About 6 large servings

Preparation Time

30 Minutes

Introduction

I’ll eat something at some restaurant or other and, when I like it, I’ll try to duplicate it. Sometimes, it’s really easy, like this one. All of the measurements are approximate. Note: for the onions and celery, Wegman’s sells a bag of pre-chopped for about $2.50. Worth it!

Special Tools

I like to have plastic throw-away gloves for picking chicken off the bone.

Ingredients

1 Rotisserie Chicken from the grocery store. Wegman’s are cheapest right now.

1 to 2 cups mayonnaise. I insist on Hellman’s. You could replace a third of the mayonnaise with low-fat sour cream, if desired.

½ cup of finely chopped onion

½ cup of finely chopped celery

1 cup of matchstick or grated carrots

Salt & Pepper to taste

1 Box frozen sweet peas (you only need a handful)

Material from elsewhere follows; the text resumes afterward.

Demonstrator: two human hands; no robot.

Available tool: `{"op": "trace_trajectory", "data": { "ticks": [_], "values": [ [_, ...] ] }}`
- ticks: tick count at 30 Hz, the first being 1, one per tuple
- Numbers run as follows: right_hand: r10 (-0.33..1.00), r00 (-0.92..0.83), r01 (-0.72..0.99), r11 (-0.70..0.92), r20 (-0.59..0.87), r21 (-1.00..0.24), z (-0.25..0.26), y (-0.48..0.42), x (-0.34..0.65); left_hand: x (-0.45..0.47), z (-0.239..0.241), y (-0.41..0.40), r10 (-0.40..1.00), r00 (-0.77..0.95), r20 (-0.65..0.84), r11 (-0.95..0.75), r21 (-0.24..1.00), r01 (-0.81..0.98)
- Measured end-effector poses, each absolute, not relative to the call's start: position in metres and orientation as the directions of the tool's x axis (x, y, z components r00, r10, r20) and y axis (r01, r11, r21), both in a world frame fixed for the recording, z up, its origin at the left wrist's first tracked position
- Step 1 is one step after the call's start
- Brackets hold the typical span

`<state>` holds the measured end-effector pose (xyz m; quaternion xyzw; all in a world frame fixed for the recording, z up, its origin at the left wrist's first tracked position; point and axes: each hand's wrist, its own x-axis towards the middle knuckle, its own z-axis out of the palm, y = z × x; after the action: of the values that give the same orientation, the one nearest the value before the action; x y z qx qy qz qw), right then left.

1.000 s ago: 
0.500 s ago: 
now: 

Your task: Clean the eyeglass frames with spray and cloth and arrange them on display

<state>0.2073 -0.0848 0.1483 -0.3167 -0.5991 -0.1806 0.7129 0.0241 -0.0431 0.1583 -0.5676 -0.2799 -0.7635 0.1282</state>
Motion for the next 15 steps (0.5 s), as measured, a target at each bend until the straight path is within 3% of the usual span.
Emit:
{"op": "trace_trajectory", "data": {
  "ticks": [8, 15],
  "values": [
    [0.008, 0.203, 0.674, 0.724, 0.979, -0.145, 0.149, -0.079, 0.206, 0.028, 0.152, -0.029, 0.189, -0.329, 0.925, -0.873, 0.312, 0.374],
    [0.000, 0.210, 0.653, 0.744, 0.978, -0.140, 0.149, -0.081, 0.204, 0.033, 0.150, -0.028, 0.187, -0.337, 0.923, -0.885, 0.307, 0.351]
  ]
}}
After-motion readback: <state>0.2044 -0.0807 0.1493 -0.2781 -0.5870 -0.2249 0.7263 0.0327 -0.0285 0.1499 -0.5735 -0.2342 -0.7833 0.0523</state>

1 Pound of pasta, cooked, then run cold water over it to cool. I like Farfalle.

Directions

  1. Set your pasta water to boil to begin making the pasta as package directs. You may want to cut one minute off the cooking time if you will be storing your salad overnight. Continue cooking the pasta while you follow the rest of the steps.
  2. Chop the onions and celery, and grate the carrots, throw in an oversize bowl. That’s so you can easily stir it later.
  3. Add one big handful of the peas.
  4. Add the mayonnaise and stir real well.
  5. Pick the chicken off the bone, cut into bite-size pieces, and place in the bowl.
  6. When the pasta is done cooking, be sure to run cold water over it to take the heat out of it. Add the cooked pasta to the big bowl.
  7. Stir gently to coat all the chicken and all the pasta.